Modern survivor Jim Cadbury-Brown joined the aa nearly 70 years ago, but his concerns are in tune with young architects today
If you want to get the sense of how enjoyable - as well as worthy - modern architecture was in the pioneering days of the 1930s, talk to Jim Cadbury-Brown. About five years ago, H T Cadbury-Brown (he was christened Henry Thomas, but everyone calls him Jim) and his wife Betty took the decision to 'slow down'. They sold their London home and moved full-time to Aldeburgh, to the weekend house which they had completed there in the mid-1960s. Jim Cadbury-Brown finds it difficult, however, to stay away from London for long. On the day I met him, he was en route for the aa to catch up with the work of the latest generation of students.
It is hard to believe that Cadbury-Brown entered the aa as long ago as 1930. He was six months away from his eighteenth birthday at the time. 'The aa wasn't as socially-minded at the time as it became a few years later,' he recalls. He and his contemporaries, who included Ralph Tubbs and Dennis Clarke-Hall, were naturally expected to go into private practice.
In his fifth year at the aa, Cadbury-Brown had met Erno Goldfinger, and he went on to work for him. 'He didn't pay very well,' Cadbury-Brown says. But the jobs, mainly shops, were rewarding in themselves, and being part of the Goldfinger circle was an obvious advantage for a young architect.
In 1937, aged 24, Cadbury-Brown achieved a remarkable coup by winning a competition for a series of offices for the 'big four' railway companies. He set up on his own and never looked back, finding time to be secretary of the mars group and part of the team planning its 1938 exhibition.
After the Second World War, Cadbury-Brown found that the railway work had passed to Leslie Martin and others. After being demobbed in 1945, he spent a few years teaching at the aa ('the best way of learning is to teach', he says), doing small-scale commissions and reviving the mars group.
In 1947, he was heavily involved in organising the ciam conference in Bridgewater, where he was 'fired up' by the mere presence of such living legends as Corbusier and Gropius. The 1951 Festival of Britain was another source of cheer amid austerity conditions. Cadbury-Brown had met Hugh Casson, the Festival's architecture director, while Casson was completing his training at the Bartlett, and was brought in to do several pavilions as well as the main Festival concourse. Casson, he says, 'was always generous in involving others in jobs'.
By the mid-1950s, both men were teaching at the Royal College of Art. When the idea of a new building for the rca emerged, they worked together (with Robert Goodden) on its design, principally the work of Cadbury-Brown. Completed in 1963, it was uncompromisingly modern, with a hint, at least, of the New Brutalist influence, but it sits well in the proximity of the Albert Hall and Albert Memorial. Meanwhile, Cadbury-Brown was building for several universities and designing a civic centre at Gravesend. There were also interiors at the Time-Life building and Shell Centre and, later, at the Royal Academy. 'I've always liked doing interiors,' says Cadbury- Brown. 'Fine materials and careful details are a real source of pleasure.'
He never wanted to run a large office, he says, but depended on two key partners, John Metcalfe and his own American-born wife, Betty. The latter was an assistant in the office before they married in 1953.

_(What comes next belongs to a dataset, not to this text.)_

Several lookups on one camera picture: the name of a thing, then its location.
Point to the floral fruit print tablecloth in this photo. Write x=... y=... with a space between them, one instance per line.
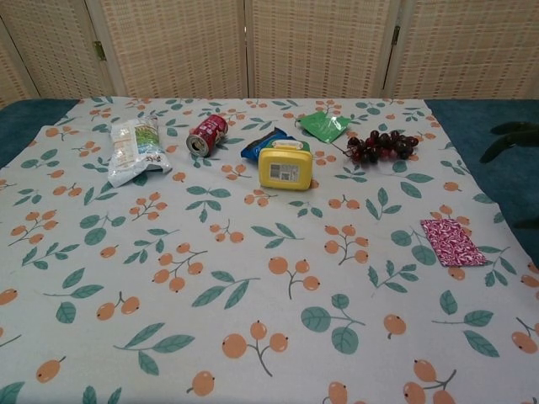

The housing development at World's End, Chelsea, completed in 1977, which the Cadbury-Brown office designed in partnership with Eric Lyons and Ivor Cunningham, would be controversial in the 1990s. Cadbury-Brown is still convinced, however, that 'on such a great site, you had to go high'. The well-grouped towers of World's End are one of the sights of modern London and were the last great work of Eric Lyons, an architect for whom Cadbury- Brown has immense respect.
Looking back at his career, Cadbury-Brown admits that he 'never wanted to break the mould'. Even back in mars group days, he had doubts about the town-planning agenda of Corbusier and others. Goldfinger was an enormous influence, and it was through him that he met Auguste Perret in Paris. He admired both Perret and Goldfinger for their commitment to the city and ability to build in an established context. 'Appropriateness matters,' Cadbury-Brown believes. 'I never wanted to be deliberately disturbing, at odds with the context. Architecture is there to address the needs of a brief, not make arbitrary statements.'
The Aldeburgh house exemplifies Cadbury-Brown's belief in a comfortable modern architecture, at ease with its surroundings. It is totally integrated into a dense, but controlled, landscape - inspired by another of Cadbury- Brown's gurus, Geoffrey Jellicoe - and eschews obvious drama in favour of a flowing continuum of light and space. It isn't surprising that John Soane's house and museum are one of Cadbury-Brown's perennial references. Jim Cadbury-Brown is a survivor - 'I suppose that's why you want to talk to me,' he says. But he is also an architect whose concerns are surprisingly close to those of many young architects at the end of the century.